In altre parole, l’aumento delle tasse a carico degli studenti fuori corso sebbene stabilito dagli atenei non servirà a rafforzare i loro bilanci bensì a pagare le borse di studio regionali e altri interventi a sostegno degli studenti di fatto gestiti dalle Regioni. Questo richiederebbe di mettere in piedi un sistema di verifica e controllo, attraverso il quale si appuri annualmente a quanto ammonta il gettito di tasse “in surplus” e ci si accerti che ogni ateneo lo trasferisca effettivamente alle Regioni. Pura fantascienza.



[1] Legge 7 agosto 2012 n. 135: spending_review_tasse_universitarie

Send to Kindle

5 Commenti

  1. Purtroppo la soluzione/motivo sta nella prima vignetta in alto a destra. Il debito ci sta uccidendo.
    I debiti bisogna pagarli, ed anche se si fa la rivoluzione: dopo, i creditori o i loro eredi rivengono avanti.
    E quindi, visti che dovremmo esser, oltre che adulti, intelligenti, dovremnmo trovare il modo di ridurre idebiti. Io ritengo che si possa fare solo con oculate operazioni di riduzione degli sprechi (che ci son dappertutto: fra un po’ si accenderanno i termosifoni che staranno accesi tutti i giorni, anche se fosse una bella giornata di sole e dovremo stare con le finestre aperte, e così via … ).
    Diversamente ci faremo male fra noi perchè ognuno strillerà, non si capirà una beata fava di nulla, i maneggioni continueranno a maneggiare, i debiti creseceranno fino a soffocarci o finchè una rivoluzione o un uomo nero non cio metta in riga con morti, distruzioni, ecc.
    A me di morire o veder morire qualche mio amico, veder distruggere case, uffici, archivi, opere d’arte, ecc, ecc, ecc, non mi va. A voi ?

  2. http://rosariococo.blogspot.it/2012/10/main-menu-webzine-eventi-gruppi_5336.html

    In questo articolo ho pubblicato un’immagine che riassume le tre principali variazioni del decreto, un tam tam al ribasso di cui le forze politche che sostengono Monti sono direttamente responsabili.
    Io direi chiaramente che il limite del 20% è stato nei fatti abbatutto, in quanto letteralmente aggirato.
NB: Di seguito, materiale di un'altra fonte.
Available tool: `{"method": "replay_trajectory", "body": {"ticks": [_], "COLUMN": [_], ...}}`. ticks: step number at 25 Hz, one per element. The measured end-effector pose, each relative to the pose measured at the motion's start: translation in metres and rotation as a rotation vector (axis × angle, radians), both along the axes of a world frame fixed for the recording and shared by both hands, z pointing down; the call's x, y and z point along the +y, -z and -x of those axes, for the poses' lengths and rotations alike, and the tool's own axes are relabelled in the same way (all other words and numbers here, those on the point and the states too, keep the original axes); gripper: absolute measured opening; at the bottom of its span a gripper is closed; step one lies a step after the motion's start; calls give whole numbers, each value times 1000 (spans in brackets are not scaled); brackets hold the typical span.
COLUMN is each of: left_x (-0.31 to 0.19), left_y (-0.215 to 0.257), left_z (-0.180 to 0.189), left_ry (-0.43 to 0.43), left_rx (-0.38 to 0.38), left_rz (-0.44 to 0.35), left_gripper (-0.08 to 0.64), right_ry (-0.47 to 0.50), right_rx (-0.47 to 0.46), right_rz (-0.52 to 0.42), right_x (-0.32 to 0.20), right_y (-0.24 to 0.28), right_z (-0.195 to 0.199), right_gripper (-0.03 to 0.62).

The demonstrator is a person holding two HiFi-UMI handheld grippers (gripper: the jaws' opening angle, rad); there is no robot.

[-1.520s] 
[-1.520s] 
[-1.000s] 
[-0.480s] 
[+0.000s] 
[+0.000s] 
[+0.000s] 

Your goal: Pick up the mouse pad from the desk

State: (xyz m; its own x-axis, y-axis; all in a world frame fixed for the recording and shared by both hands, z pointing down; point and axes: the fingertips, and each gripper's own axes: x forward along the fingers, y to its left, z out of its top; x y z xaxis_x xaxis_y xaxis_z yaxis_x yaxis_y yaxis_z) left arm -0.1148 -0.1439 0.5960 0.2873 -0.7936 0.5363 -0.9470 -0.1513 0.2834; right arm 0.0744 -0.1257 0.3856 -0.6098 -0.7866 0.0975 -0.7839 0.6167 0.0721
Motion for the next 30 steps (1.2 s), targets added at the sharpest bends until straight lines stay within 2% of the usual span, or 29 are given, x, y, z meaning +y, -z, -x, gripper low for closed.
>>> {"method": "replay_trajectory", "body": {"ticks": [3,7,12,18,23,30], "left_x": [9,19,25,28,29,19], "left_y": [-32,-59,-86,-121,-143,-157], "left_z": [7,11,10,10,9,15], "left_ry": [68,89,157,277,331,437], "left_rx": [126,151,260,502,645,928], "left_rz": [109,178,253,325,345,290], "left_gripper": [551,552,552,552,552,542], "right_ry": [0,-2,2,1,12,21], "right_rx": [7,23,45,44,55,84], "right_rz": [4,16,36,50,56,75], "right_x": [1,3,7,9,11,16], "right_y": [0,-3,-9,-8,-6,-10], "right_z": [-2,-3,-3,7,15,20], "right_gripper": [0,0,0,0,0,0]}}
Se si pensa che i fuori corso sono più del 40% degli studenti, le tasse per gli studenti in corso potranno amentare fino al 60%, sensa considerare che gli aumenti per i fuori corso sono una scelta sbagliata a livello di principio.
    Il fatto che venga inserita anche una tutela per i fuori corso, inoltre, lascia presagire nuovi tagli al diritto allo studio e al FFO. Infine, mi sembra una beffa colossale, oltre al danno, che le università debbano predisporre gli aumenti non per integrare l’FFO, ma per destinarli almeno per metà all’integrazione del fondo per il diritto allo studio.
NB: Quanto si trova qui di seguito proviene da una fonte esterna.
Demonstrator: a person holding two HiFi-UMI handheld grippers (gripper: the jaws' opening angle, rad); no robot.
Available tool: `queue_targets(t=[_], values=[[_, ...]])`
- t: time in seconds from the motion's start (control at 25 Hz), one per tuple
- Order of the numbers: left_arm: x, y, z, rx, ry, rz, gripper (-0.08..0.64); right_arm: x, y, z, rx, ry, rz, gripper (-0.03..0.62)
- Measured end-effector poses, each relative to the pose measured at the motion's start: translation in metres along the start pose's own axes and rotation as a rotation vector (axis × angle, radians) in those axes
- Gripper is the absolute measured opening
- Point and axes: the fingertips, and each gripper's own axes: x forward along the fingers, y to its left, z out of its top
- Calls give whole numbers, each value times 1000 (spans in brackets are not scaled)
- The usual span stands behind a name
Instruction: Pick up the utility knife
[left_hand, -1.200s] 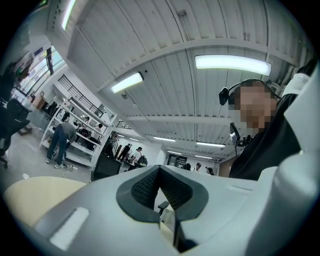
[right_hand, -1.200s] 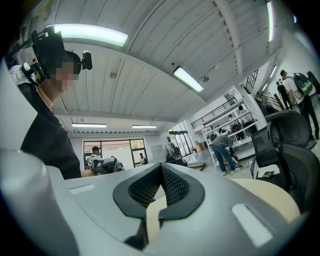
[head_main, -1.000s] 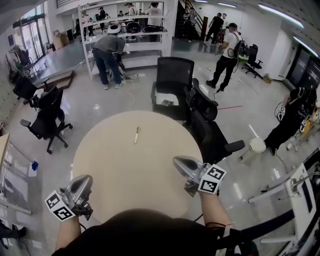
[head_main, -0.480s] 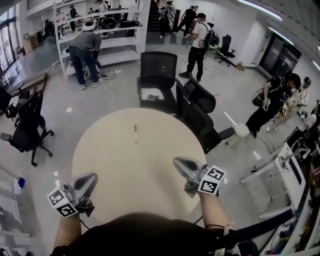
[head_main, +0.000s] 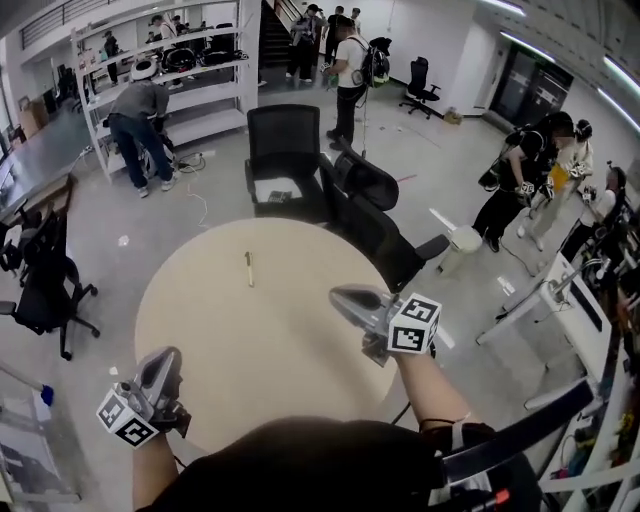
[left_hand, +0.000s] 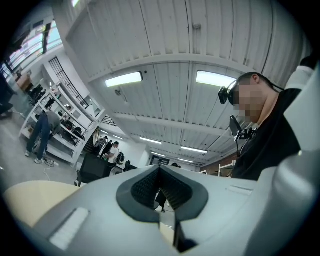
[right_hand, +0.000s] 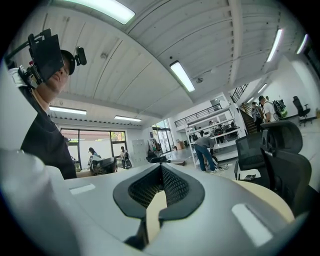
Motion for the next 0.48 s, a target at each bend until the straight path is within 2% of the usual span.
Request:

  3. Complimenti, bell’analisi e bell’articolo.
    Se ho capito bene:
    1. Le tasse per gli studenti in corso possono essere aumentate, anche sensibilmente, e i corrispondenti introiti vanno nel “calderone” amministrativo dell’ateneo.
    2. Le tasse per gli studenti fuori corso possono aumentare anche di più, ma i corrispondenti introiti “extra” dovrebbero andare in borse di studio e fondi trasferiti alle regioni per il diritto allo studio (fantascienza, concordo pienamente).
    Insomma, almeno i 200 milioni di tagli previsti per il 2013 corrisponderanno ad un aumento generalizzato delle tasse (in corso e fuori corso), no?